Maybe that’s a fair point, but this doesn’t mean that AMC, or any cinema chain, should be pandering to this attitude. Quite frankly, I think we should be taking people who text in cinemas and cutting their left arm off at the shoulder. And then we should be dumping their still writhing corpses in a steaming pile in the lobby as a warning to anyone else considering trying it on. How people live their lives is irrelevant to how they should act in the cinema; it is a separate place, and a shared place that demands respect. For some people dogging is ‘part of their life’ – but that doesn’t mean we should be letting them do it in the cinema.

Image courtesy of nme.com

Watching a film is an experience that all those in the cinema should go through together. Whatever may have happened to each member of the audience during the day, they are brought together by the film. They may have wildly different experiences of it and incredibly disparate views about it – and they will all be incredibly different people – but the cinema levels all this out.

I genuinely believe that going to the cinema is, and should be, an incredibly powerful experience. I go to the pictures almost once a week now, and I still get the excited feeling every time the lights begin to dim that I did on my first trip 15 years ago. That moment is magic. The arts are taking a right whacking all over in current times, in politics as well as in education, and the cinema does not need to add to this by telling people it doesn’t want to be taken seriously.

I realise not everybody will have the same opinion as me. But the problem is that I know I’m right.

Why is cinema any different to the theatre? Phone usage isn’t half as much a problem there as it is in the cinema. The notion that theatre being a ‘live event’ makes it more easy to respect is beyond daft. Does it really take a person physically standing in front of you to suspend the act of texting? Or maybe it’s the cost; a £12 ticket in your local Cineworld isn’t the same as £30 a pop in the West End. Cinema’s affordability means lots of people go to the cinema. But mass-appeal shouldn’t make cinema chains lower their standards – and popularity shouldn’t make them sloppy.

The truth is that mobile phone-friendly screenings will not stop people texting in non-texting screenings; the people who cannot make the times of those screenings will just go and text in other showings.
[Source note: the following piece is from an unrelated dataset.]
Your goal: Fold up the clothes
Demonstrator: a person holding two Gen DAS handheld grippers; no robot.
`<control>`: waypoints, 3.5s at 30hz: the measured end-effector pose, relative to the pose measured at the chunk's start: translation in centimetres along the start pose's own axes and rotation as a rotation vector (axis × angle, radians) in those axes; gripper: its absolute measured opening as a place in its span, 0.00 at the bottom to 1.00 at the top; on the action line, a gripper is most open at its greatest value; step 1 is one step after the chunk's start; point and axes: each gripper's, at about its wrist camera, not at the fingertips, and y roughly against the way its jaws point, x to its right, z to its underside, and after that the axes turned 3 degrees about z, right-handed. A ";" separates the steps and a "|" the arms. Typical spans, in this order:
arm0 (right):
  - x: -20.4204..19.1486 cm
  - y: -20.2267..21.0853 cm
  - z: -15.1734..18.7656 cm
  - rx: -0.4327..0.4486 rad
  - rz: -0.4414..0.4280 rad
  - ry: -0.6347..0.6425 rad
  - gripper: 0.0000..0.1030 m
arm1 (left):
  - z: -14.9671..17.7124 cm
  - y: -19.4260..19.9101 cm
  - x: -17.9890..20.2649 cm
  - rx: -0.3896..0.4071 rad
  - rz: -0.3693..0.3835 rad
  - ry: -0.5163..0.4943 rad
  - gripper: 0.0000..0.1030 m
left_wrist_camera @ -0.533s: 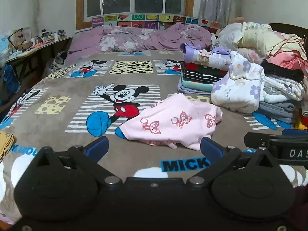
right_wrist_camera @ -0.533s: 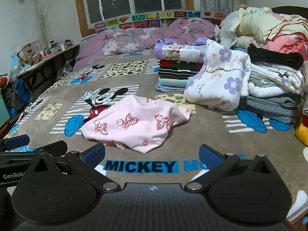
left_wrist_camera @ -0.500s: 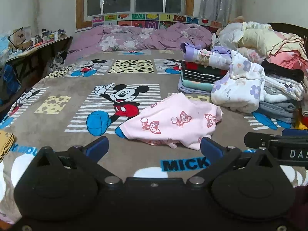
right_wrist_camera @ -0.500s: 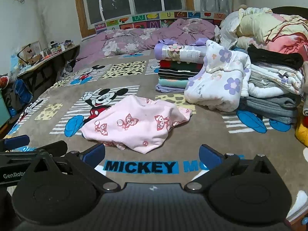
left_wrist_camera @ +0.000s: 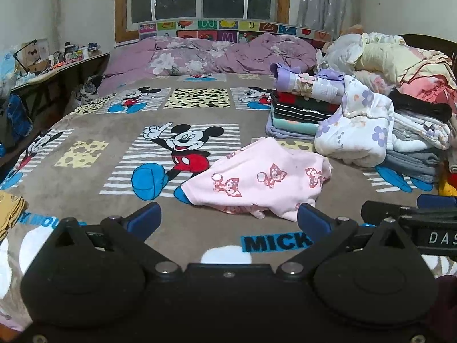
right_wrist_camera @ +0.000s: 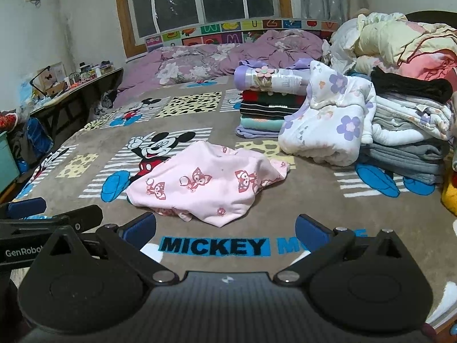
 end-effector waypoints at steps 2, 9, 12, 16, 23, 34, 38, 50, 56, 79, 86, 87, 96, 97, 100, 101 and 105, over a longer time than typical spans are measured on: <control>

This commercial venture will also worsen the cinema-going experience by encouraging bad behaviour that will, in time, spread across the board.

I’m often told that people who text in the cinema have a good reason: a relative in hospital, a friend in need, or to keep up-to-date with work. That may well be the case, but if it is then you have to ask what they are doing in the cinema in the first place. If my mother was dying I don’t think I’d want to be reading about her coughing up her lungs in between bites of popcorn and glances at the latest Transformers flick.

Cinema etiquette is going down the pan and the last thing we need is for cinemas to start actively condoning it. It’s bad enough that they’re too busy flogging 3D glasses and popcorn combos to enforce their own rules. Now if you’ll excuse me I’m off to establish a swimming pool for people who want to urinate without having to get out the water.